Home-Account Blog

Posts Tagged ‘mortgage crisis’

Mortgage Pulse for the Week of April 20, 2009

April 16th, 2009

Yogi Berra said, “It’s not over ‘til it’s over,” but there’s a hint at least in recent housing numbers to suggest we’ll have a real bottom to the real estate market later this year.

It all comes down to supply and demand, with supply being the number of new and existing homes for sale and demand being the number of sales actually completed. Families are started even in a recession so housing units are continually being absorbed. Unfortunately the housing bubble created too many new housing units causing the market to collapse. The question this week is when will that collapse end, housing prices will firm, and existing homeowners can start to recover from their underwater mortgages? Based on housing inventory numbers from the National Association of Realtors we have another six months or so to go.

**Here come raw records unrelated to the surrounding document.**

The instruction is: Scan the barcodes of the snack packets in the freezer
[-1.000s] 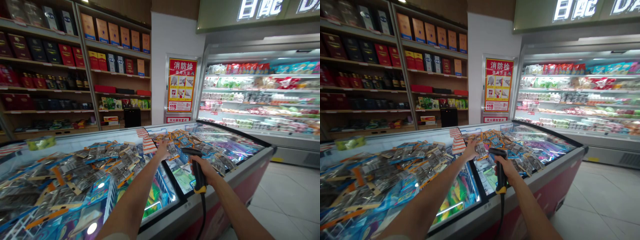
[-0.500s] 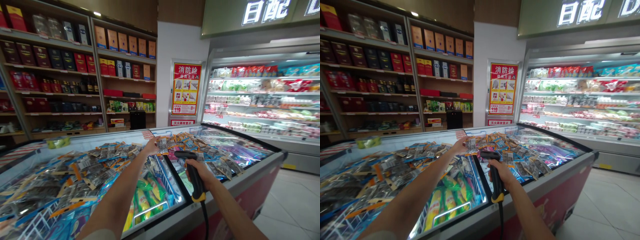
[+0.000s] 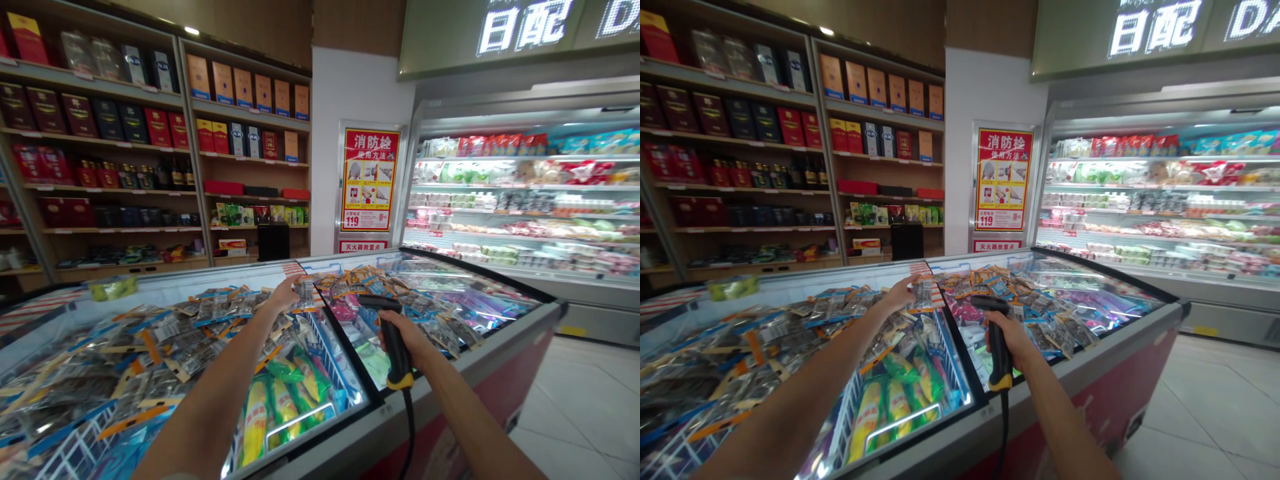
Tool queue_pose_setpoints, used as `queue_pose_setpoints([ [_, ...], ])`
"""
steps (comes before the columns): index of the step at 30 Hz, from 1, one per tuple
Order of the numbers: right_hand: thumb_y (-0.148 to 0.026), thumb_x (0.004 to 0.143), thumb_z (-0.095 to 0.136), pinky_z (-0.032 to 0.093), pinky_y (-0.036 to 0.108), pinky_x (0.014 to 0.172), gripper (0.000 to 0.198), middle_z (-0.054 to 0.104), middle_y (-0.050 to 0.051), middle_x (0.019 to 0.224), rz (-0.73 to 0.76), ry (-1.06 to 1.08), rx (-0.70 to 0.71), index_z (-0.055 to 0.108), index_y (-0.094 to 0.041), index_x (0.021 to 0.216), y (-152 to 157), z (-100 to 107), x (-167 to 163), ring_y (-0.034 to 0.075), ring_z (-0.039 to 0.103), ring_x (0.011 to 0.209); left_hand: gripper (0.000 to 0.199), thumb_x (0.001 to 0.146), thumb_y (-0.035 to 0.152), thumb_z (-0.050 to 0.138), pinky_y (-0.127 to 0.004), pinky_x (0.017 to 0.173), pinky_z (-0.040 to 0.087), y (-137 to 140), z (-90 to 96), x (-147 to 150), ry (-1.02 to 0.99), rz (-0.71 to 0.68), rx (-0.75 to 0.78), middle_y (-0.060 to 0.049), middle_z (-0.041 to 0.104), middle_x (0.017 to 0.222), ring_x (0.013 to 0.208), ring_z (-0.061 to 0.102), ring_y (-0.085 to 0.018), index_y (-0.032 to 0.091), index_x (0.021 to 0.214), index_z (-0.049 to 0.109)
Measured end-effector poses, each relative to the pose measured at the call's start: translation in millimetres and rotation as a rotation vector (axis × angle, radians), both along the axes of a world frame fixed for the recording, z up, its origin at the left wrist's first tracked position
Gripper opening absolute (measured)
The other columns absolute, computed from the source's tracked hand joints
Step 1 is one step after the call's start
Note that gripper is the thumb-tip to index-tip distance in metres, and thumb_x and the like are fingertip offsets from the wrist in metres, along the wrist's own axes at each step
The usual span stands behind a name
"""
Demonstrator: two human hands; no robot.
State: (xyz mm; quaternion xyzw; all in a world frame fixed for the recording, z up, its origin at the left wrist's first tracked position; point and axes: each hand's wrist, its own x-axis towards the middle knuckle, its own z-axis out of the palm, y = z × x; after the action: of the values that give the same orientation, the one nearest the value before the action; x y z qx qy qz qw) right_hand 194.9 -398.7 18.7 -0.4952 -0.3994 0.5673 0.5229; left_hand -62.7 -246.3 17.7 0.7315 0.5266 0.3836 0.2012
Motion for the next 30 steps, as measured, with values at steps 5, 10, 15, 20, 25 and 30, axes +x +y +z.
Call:
queue_pose_setpoints([
  [5,-0.034,0.070,0.052,0.039,0.019,0.034,0.021,0.053,0.001,0.041,-0.114,0.012,0.038,0.052,-0.014,0.062,7.0,2.4,24.9,0.010,0.049,0.033,0.059,0.058,0.005,0.044,-0.019,0.062,0.042,-3.2,8.2,-51.1,0.188,0.215,-0.012,-0.007,0.058,0.106,0.075,0.058,-0.013,0.013,0.117,0.045],
  [10,-0.033,0.069,0.054,0.041,0.020,0.035,0.020,0.053,0.000,0.040,-0.225,0.041,-0.005,0.052,-0.014,0.061,6.4,7.9,45.8,0.009,0.048,0.033,0.051,0.063,0.008,0.041,-0.021,0.066,0.042,-3.2,11.1,-98.8,0.373,0.431,-0.089,-0.007,0.060,0.101,0.083,0.057,-0.017,0.014,0.113,0.049],
  [15,-0.033,0.067,0.056,0.040,0.020,0.034,0.020,0.052,0.000,0.039,-0.262,0.023,-0.019,0.052,-0.014,0.062,7.4,1.6,62.5,0.010,0.048,0.033,0.043,0.068,0.015,0.042,-0.030,0.083,0.038,-4.8,15.2,-97.9,0.373,0.639,0.007,-0.012,0.056,0.106,0.102,0.048,-0.024,0.011,0.109,0.053],
  [20,-0.034,0.066,0.057,0.040,0.021,0.034,0.020,0.054,0.000,0.041,-0.298,0.037,-0.020,0.051,-0.015,0.064,8.8,-8.1,77.5,0.010,0.049,0.034,0.045,0.065,0.010,0.043,-0.027,0.091,0.033,-5.8,14.3,-13.7,0.277,0.493,0.193,-0.010,0.051,0.112,0.106,0.044,-0.020,0.010,0.109,0.052],
  [25,-0.033,0.069,0.054,0.040,0.020,0.035,0.020,0.052,-0.001,0.038,-0.283,0.026,-0.006,0.051,-0.015,0.061,4.4,-12.9,88.6,0.010,0.048,0.033,0.040,0.066,0.011,0.046,-0.028,0.091,0.031,-14.2,-13.0,115.7,0.225,0.087,0.184,-0.010,0.054,0.109,0.105,0.044,-0.019,0.012,0.105,0.054],
  [30,-0.034,0.068,0.055,0.040,0.020,0.035,0.022,0.052,0.000,0.039,-0.343,0.011,-0.051,0.052,-0.014,0.061,-2.8,-14.3,93.5,0.009,0.047,0.033,0.053,0.067,0.029,0.055,-0.035,0.088,0.032,-35.9,-46.6,209.8,0.226,-0.114,-0.059,-0.014,0.051,0.113,0.107,0.043,-0.024,0.016,0.117,0.044],
])
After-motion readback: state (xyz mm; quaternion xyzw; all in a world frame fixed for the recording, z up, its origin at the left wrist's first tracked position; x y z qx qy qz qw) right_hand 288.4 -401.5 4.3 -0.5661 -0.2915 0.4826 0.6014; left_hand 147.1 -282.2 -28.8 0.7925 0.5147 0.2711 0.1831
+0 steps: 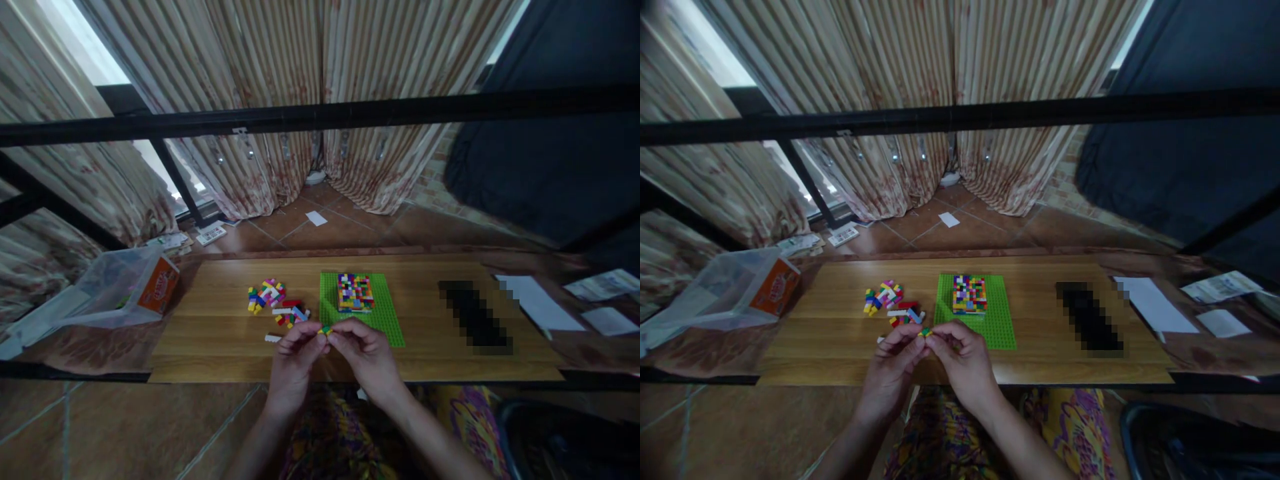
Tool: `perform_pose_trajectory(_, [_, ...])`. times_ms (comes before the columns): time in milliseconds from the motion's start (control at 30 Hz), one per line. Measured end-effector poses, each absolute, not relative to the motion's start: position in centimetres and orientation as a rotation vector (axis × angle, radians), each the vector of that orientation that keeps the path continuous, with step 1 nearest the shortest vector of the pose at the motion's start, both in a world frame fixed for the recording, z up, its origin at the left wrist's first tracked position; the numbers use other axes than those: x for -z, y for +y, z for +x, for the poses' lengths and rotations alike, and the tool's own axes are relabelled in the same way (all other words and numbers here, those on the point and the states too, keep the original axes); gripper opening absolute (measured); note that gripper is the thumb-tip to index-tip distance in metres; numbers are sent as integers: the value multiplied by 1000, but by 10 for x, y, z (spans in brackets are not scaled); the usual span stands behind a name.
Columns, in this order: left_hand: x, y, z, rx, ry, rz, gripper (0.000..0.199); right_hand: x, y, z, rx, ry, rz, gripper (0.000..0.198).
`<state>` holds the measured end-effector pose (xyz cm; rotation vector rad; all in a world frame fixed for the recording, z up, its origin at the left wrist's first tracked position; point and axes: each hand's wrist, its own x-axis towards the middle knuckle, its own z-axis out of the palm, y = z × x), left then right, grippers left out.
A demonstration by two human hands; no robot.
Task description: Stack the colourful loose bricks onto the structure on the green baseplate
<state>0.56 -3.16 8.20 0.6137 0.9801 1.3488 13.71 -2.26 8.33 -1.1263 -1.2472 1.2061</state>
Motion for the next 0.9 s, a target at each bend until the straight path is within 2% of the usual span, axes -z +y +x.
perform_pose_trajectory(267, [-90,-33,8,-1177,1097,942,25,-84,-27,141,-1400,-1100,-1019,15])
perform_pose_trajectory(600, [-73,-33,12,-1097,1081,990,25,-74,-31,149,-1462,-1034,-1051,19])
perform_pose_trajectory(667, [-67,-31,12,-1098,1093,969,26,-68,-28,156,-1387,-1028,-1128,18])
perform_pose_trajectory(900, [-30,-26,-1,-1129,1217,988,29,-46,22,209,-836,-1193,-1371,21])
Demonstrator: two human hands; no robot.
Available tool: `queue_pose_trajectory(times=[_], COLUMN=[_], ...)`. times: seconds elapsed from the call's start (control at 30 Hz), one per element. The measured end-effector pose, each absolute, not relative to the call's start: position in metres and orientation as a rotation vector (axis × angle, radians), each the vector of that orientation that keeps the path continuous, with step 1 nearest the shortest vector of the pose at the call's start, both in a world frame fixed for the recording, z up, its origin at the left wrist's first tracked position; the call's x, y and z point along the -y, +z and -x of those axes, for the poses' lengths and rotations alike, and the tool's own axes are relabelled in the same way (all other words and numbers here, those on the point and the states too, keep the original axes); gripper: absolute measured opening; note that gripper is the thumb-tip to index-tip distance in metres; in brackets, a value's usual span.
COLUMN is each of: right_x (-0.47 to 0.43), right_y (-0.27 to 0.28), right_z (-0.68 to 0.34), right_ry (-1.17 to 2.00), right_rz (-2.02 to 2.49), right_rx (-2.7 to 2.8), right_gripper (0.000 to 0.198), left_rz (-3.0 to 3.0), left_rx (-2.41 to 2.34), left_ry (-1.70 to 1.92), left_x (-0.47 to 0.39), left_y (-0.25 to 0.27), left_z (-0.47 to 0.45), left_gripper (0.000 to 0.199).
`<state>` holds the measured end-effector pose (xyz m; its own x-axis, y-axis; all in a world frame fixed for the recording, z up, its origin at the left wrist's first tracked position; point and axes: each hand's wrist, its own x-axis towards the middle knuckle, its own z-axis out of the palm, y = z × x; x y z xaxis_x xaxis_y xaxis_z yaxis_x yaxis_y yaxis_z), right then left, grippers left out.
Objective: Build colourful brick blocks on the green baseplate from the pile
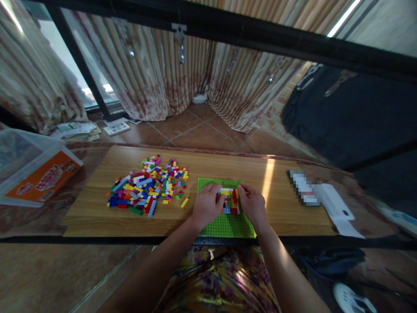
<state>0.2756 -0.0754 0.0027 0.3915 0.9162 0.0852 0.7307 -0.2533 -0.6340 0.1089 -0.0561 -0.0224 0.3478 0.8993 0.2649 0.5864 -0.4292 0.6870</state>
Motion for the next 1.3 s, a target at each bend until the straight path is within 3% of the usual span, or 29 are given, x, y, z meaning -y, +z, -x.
queue_pose_trajectory(times=[0.7,1.07,1.3], right_x=[0.081,0.088,0.095], right_y=[-0.028,-0.029,-0.033], right_z=[-0.261,-0.279,-0.282], right_ry=[0.176,0.435,0.309], right_rz=[1.984,1.821,1.804], right_rx=[1.574,1.4,1.493], right_gripper=[0.043,0.053,0.05], left_rz=[-2.15,-1.932,-1.938], left_rx=[-1.318,-1.276,-1.342], left_ry=[0.889,1.14,1.217], left_x=[0.056,0.067,0.084], left_y=[-0.027,-0.027,-0.018], left_z=[-0.111,-0.1,-0.057], left_gripper=[0.021,0.03,0.029])
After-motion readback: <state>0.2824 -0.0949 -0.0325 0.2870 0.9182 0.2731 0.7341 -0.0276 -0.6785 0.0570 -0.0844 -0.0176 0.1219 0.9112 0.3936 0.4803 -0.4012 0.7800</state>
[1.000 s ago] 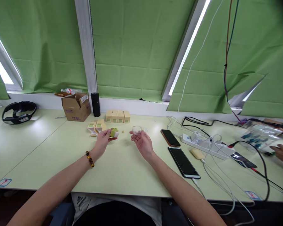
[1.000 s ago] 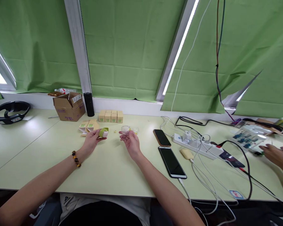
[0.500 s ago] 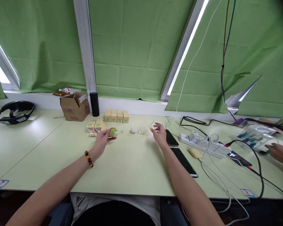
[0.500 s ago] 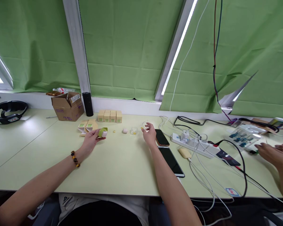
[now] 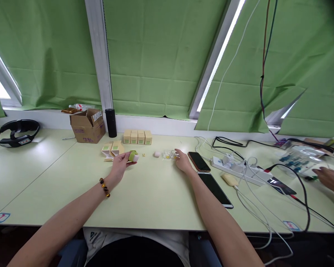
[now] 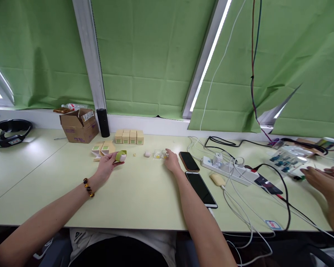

That’s how long it will take, at current building and sales levels for the inexorable population increase to absorb enough excess housing inventories to return us to historic norms. What even allows us to get back to those norms is the steep decline in builders of new homes, many of which are no longer in business.

The number of new and existing houses on the market historically is enough to last 3-4 months, which is to say at current sales rates without replacing any of those homes all would be sold in 3-4 months. But right now housing inventories stand at 9.7 months. With only a marginal influx of new homes the difference between 9.7 and 3.5 (6.2 months) is the best predictor of when the market will hit BOTTOM, after which prices will finally start to increase on a national basis.

Does this mean yu should wait six months to buy a house?  NO!  It means this is an ideal time to be shopping for a house because it is a buyer’s market.  But the perfect house is hard to find.  When you find yours, BUY IT!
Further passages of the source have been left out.